Task to carry out | Lines outside the range are not wanted. Give again exactly the lines between the line holding "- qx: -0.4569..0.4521" and the line holding "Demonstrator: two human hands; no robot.", inclusive, from the listing below.

Information provided below:

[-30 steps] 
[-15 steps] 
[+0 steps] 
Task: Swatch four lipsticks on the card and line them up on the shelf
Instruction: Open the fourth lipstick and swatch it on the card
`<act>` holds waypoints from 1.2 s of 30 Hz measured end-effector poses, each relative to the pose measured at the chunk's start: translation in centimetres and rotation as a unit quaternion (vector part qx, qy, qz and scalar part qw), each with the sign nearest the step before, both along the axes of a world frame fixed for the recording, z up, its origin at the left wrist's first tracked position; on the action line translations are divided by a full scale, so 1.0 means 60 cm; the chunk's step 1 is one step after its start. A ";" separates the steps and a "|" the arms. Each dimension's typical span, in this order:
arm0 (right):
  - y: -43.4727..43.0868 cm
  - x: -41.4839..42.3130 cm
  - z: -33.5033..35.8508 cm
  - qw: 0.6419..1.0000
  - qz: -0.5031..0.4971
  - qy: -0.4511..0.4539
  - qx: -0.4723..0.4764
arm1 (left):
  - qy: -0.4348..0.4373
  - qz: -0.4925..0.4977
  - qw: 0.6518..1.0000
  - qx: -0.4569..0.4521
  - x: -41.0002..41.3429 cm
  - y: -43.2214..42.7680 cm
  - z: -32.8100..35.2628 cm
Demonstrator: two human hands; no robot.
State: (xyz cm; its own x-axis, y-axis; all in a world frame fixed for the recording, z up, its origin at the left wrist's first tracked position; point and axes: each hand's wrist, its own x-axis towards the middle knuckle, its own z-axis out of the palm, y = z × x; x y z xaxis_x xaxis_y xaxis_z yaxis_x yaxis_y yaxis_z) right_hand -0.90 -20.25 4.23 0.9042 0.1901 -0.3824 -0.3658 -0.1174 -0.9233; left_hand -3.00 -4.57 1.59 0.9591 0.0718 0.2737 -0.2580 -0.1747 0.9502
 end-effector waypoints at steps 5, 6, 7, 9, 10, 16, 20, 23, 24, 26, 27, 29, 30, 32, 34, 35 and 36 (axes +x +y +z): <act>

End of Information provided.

Result of the exercise |
  - qx: -0.4569..0.4521
  - x: -41.0002..41.3429 cm
  - y: -43.2214..42.7680 cm
  - z: -32.8100..35.2628 cm
Demonstrator: two human hands; no robot.

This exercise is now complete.